PROBLEM REQUIREMENTS:
What is needed is an exact transcription of the line with "Where is the dark wooden" and all the lines that follow it in the entries below; add nothing else.
---------- RAW DATA
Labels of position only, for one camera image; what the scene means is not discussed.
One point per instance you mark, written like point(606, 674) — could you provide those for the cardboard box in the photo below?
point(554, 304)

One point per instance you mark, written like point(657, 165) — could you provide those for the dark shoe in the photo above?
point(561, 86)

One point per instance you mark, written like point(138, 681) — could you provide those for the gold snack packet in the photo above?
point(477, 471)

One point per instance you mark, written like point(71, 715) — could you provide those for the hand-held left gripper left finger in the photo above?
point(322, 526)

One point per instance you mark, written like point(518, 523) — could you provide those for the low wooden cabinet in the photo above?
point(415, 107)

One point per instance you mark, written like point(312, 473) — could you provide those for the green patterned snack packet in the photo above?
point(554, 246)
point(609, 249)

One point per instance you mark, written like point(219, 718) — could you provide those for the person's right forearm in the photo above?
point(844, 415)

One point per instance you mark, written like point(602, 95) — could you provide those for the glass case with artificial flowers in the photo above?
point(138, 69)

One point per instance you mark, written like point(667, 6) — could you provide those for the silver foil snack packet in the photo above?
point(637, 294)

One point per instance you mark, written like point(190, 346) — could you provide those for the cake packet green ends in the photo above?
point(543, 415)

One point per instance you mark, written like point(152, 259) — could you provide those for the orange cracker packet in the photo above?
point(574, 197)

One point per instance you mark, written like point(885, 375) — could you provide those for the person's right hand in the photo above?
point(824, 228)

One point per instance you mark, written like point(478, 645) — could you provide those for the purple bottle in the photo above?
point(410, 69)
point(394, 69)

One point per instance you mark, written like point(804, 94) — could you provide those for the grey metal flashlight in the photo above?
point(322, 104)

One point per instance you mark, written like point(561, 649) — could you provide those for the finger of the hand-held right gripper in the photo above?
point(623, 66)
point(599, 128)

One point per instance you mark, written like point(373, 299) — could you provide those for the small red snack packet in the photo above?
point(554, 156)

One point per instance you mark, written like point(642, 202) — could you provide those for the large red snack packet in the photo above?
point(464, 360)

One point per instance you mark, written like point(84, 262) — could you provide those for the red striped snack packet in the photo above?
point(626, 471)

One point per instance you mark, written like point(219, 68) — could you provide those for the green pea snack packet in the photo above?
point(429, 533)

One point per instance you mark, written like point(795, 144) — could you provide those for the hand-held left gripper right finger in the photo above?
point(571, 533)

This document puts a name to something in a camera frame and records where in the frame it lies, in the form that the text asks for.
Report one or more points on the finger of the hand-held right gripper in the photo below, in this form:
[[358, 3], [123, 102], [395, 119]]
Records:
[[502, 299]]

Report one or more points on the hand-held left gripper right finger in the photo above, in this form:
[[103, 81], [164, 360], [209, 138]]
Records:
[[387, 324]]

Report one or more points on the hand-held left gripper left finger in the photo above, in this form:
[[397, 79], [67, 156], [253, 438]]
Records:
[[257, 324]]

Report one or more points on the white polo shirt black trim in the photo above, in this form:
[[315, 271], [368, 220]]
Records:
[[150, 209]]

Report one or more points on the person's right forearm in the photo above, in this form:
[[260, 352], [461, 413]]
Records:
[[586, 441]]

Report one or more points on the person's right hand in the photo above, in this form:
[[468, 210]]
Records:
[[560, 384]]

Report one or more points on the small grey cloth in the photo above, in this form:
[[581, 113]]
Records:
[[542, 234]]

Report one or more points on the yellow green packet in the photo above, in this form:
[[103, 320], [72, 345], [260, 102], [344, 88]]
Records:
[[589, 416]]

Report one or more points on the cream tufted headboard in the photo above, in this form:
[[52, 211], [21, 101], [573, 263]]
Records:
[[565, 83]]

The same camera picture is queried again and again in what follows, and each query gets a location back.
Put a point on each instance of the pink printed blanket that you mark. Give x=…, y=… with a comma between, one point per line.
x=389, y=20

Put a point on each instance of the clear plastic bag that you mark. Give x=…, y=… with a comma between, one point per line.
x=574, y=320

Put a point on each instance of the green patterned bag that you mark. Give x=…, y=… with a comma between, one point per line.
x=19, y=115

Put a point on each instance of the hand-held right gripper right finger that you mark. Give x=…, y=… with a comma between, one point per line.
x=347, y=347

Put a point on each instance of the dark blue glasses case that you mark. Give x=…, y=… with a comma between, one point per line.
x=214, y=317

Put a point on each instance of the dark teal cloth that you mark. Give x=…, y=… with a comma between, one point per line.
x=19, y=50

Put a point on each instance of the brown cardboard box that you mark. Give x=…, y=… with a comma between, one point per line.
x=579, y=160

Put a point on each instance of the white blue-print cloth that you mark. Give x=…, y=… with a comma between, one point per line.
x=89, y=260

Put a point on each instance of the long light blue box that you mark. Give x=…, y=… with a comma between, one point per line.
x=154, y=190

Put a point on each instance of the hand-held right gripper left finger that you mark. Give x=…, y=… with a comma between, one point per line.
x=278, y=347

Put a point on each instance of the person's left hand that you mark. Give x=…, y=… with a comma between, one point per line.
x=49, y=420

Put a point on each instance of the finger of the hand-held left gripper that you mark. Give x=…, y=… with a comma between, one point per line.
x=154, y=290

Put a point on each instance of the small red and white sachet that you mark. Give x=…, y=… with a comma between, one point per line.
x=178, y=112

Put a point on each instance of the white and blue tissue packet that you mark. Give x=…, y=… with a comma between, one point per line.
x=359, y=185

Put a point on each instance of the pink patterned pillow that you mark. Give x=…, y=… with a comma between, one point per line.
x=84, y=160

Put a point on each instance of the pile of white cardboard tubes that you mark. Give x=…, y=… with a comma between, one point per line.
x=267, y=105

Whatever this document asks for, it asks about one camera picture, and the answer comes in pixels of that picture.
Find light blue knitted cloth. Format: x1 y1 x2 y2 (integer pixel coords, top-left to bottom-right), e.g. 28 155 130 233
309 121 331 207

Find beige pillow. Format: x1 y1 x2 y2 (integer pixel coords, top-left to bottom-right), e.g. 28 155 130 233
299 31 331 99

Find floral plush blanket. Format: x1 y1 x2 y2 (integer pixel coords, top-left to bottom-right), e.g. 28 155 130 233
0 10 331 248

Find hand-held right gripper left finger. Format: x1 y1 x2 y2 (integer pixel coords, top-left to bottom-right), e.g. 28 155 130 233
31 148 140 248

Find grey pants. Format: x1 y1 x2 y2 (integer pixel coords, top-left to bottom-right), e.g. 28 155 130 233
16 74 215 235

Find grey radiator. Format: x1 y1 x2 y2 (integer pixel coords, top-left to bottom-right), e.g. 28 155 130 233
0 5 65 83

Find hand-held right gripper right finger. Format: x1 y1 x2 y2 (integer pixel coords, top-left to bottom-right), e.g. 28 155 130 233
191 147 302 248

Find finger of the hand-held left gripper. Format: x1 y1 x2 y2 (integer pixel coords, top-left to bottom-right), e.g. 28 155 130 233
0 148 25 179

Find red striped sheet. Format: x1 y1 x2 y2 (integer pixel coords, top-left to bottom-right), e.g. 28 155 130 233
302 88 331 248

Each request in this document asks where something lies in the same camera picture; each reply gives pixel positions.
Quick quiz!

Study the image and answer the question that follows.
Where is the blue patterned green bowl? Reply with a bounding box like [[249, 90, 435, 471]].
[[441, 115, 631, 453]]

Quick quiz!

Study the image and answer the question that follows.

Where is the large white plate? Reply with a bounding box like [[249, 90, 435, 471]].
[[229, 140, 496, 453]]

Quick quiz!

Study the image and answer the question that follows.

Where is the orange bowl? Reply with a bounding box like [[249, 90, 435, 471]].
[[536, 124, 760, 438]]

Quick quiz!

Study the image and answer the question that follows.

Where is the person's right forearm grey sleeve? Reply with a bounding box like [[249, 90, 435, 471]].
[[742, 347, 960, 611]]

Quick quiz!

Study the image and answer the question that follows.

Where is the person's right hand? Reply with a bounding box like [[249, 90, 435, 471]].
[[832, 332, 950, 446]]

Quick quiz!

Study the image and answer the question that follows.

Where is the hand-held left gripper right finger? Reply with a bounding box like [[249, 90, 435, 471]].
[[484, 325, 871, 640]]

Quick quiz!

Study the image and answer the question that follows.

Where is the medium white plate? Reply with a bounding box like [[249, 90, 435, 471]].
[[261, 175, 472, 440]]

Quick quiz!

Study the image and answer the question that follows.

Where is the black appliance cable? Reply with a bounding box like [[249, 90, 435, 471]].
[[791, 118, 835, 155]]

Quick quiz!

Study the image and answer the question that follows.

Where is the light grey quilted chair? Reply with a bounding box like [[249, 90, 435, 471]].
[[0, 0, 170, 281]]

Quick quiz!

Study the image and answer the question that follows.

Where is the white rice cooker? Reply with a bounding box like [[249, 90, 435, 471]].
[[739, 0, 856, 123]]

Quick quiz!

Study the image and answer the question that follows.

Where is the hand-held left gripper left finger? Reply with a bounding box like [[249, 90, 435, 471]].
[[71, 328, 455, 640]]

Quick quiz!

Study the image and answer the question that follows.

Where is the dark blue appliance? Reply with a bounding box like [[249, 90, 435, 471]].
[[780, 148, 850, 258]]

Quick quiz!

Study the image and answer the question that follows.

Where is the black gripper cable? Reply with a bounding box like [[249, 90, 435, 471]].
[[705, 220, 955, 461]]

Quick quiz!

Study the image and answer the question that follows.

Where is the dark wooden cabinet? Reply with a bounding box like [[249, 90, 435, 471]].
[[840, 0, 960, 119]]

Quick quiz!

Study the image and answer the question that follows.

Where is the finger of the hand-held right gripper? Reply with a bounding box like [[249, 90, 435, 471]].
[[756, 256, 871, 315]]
--------------------
EXERCISE RESULT:
Where is the dark wooden cabinet? Reply with a bounding box like [[249, 90, 435, 471]].
[[840, 0, 960, 119]]

Quick quiz!

Study the image and answer the question that follows.

Where is the finger of the hand-held right gripper? Reply with a bounding box like [[249, 90, 435, 471]].
[[756, 256, 871, 315]]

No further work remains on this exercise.